En blanco y negro

Junio 05, 2017 - 11:30 p.m. Por: Editorial .

La clasificación del Deportivo Cali y el América a la ronda semifinal del torneo profesional de fútbol debería ser una noticia de alegría para la ciudad.

Sin embargo, lo que sienten los caleños es preocupación por lo que pueda ocurrir cuando esta semana se enfrenten de nuevo los equipos de la capital del Valle.

Aún están frescos los sucesos que antecedieron el encuentro del 24 de mayo en el Pascual Guerrero: tiroteos, enfrentamientos entre hinchas, vandalismo en los alrededores del estadio y actos violentos que dejaron 30 heridos.

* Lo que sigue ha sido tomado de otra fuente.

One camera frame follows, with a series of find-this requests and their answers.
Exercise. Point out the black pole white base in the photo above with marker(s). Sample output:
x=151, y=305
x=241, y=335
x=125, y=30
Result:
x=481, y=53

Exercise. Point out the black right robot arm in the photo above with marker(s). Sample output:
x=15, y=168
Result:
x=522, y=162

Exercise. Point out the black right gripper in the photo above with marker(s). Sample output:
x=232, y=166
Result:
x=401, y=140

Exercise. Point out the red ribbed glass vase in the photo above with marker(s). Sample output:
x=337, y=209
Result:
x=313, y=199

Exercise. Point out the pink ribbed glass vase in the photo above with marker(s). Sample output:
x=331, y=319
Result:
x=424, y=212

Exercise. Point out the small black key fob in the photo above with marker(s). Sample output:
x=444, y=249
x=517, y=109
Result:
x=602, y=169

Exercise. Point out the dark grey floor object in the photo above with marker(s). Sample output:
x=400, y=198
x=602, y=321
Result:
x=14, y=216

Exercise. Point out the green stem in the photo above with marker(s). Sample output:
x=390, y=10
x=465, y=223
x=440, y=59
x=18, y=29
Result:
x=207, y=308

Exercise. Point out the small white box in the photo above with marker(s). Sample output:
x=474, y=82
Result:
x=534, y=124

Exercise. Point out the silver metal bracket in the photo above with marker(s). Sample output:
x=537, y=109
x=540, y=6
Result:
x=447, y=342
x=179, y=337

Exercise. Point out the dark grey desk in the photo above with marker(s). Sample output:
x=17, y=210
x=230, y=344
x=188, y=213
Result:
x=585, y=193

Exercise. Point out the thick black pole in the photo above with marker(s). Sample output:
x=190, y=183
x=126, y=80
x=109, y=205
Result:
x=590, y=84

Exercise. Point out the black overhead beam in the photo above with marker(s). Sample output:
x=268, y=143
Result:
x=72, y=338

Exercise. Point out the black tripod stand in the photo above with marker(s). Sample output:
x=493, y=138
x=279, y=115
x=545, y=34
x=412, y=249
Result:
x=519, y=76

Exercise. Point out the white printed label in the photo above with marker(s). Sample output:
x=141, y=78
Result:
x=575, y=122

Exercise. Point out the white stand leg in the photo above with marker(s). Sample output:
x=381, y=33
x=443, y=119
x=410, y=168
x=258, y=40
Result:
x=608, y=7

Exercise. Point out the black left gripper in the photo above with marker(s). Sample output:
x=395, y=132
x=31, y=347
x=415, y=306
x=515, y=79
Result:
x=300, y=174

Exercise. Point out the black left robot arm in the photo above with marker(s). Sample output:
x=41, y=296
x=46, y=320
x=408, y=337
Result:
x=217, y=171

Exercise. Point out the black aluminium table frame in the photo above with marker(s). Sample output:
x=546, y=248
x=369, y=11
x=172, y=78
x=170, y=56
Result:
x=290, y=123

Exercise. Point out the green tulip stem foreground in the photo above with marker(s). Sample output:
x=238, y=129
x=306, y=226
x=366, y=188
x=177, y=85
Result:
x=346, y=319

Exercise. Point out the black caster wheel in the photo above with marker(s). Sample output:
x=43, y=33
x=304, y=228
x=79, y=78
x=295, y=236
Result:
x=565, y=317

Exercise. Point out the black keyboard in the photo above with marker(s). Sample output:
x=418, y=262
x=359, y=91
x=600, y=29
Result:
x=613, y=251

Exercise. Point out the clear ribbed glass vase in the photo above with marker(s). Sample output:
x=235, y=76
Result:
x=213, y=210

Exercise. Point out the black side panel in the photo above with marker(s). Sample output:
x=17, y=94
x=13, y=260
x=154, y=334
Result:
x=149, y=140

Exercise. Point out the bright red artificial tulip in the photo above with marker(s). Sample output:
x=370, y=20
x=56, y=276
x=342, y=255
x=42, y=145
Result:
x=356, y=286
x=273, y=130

Durante el partido la gramilla fue campo de batalla donde la Policía era impotente para contener los vándalos.

Cali no quiere revivir esos hechos, por lo que exige a las autoridades que garanticen la tranquilidad antes, durante y después de los encuentros.

Ojalá el alcalde Armitage mantenga su decisión de no prestar el Pascual como sanción y a la vez medida preventiva para evitar los absurdos e ilícitos que cometen las bandas delictivas que se visten de hinchas del fútbol.

El Gobierno de Palmira también debe estar alerta y tomar las decisiones necesarias para impedir que el desastre de Cali se traslade al Estadio de Palmaseca, cuyo entorno se presta para problemas mayúsculos.

No puede haber más tolerancia ni concesiones con quienes han hecho del fútbol una excusa para cometer delitos.

A los caleños hay que garantizarles su tranquilidad y la de una ciudad que no permite más que el deporte sea excusa para generar problemas de orden público.